=== Begin Enclosure ===

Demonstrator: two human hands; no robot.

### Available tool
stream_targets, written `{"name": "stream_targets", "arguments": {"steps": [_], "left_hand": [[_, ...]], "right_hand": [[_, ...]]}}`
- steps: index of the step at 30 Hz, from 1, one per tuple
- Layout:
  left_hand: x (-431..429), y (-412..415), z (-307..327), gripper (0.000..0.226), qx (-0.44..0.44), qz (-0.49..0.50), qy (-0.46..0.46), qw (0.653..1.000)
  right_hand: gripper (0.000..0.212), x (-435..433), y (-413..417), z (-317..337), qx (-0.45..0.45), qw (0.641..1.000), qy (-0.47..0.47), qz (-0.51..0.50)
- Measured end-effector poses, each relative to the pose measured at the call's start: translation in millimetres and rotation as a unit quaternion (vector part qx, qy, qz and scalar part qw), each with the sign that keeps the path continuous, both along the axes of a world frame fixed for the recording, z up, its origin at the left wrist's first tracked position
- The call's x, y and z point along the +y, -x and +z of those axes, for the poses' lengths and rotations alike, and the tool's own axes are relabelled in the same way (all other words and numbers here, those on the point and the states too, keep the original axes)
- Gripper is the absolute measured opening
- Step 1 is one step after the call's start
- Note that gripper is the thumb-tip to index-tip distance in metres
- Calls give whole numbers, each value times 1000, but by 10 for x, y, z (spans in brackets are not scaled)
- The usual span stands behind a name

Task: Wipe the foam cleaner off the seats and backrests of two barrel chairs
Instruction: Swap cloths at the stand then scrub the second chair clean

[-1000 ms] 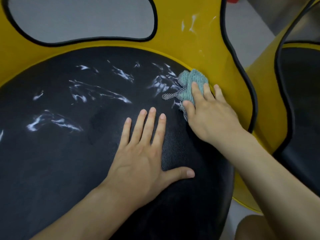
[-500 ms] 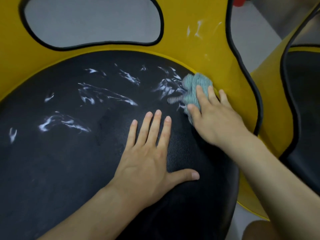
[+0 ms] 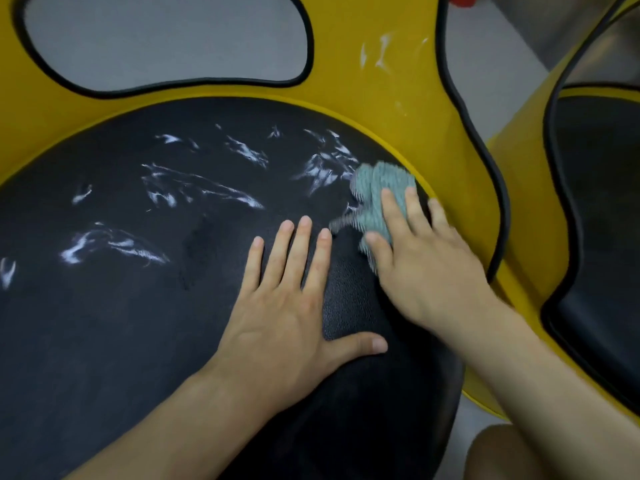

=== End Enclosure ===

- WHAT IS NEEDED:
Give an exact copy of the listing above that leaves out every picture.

- THE COMPLETED TASK:
Demonstrator: two human hands; no robot.

### Available tool
stream_targets, written `{"name": "stream_targets", "arguments": {"steps": [_], "left_hand": [[_, ...]], "right_hand": [[_, ...]]}}`
- steps: index of the step at 30 Hz, from 1, one per tuple
- Layout:
  left_hand: x (-431..429), y (-412..415), z (-307..327), gripper (0.000..0.226), qx (-0.44..0.44), qz (-0.49..0.50), qy (-0.46..0.46), qw (0.653..1.000)
  right_hand: gripper (0.000..0.212), x (-435..433), y (-413..417), z (-317..337), qx (-0.45..0.45), qw (0.641..1.000), qy (-0.47..0.47), qz (-0.51..0.50)
- Measured end-effector poses, each relative to the pose measured at the call's start: translation in millimetres and rotation as a unit quaternion (vector part qx, qy, qz and scalar part qw), each with the sign that keeps the path continuous, both along the axes of a world frame fixed for the recording, z up, its origin at the left wrist's first tracked position
- The call's x, y and z point along the +y, -x and +z of those axes, for the poses' lengths and rotations alike, and the tool's own axes are relabelled in the same way (all other words and numbers here, those on the point and the states too, keep the original axes)
- Gripper is the absolute measured opening
- Step 1 is one step after the call's start
- Note that gripper is the thumb-tip to index-tip distance in metres
- Calls give whole numbers, each value times 1000, but by 10 for x, y, z (spans in brackets are not scaled)
- The usual span stands behind a name

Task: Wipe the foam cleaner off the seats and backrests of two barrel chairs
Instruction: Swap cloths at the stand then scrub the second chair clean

[-1000 ms] 
[-500 ms] 
[+0 ms] 

Work on this exercise has been completed.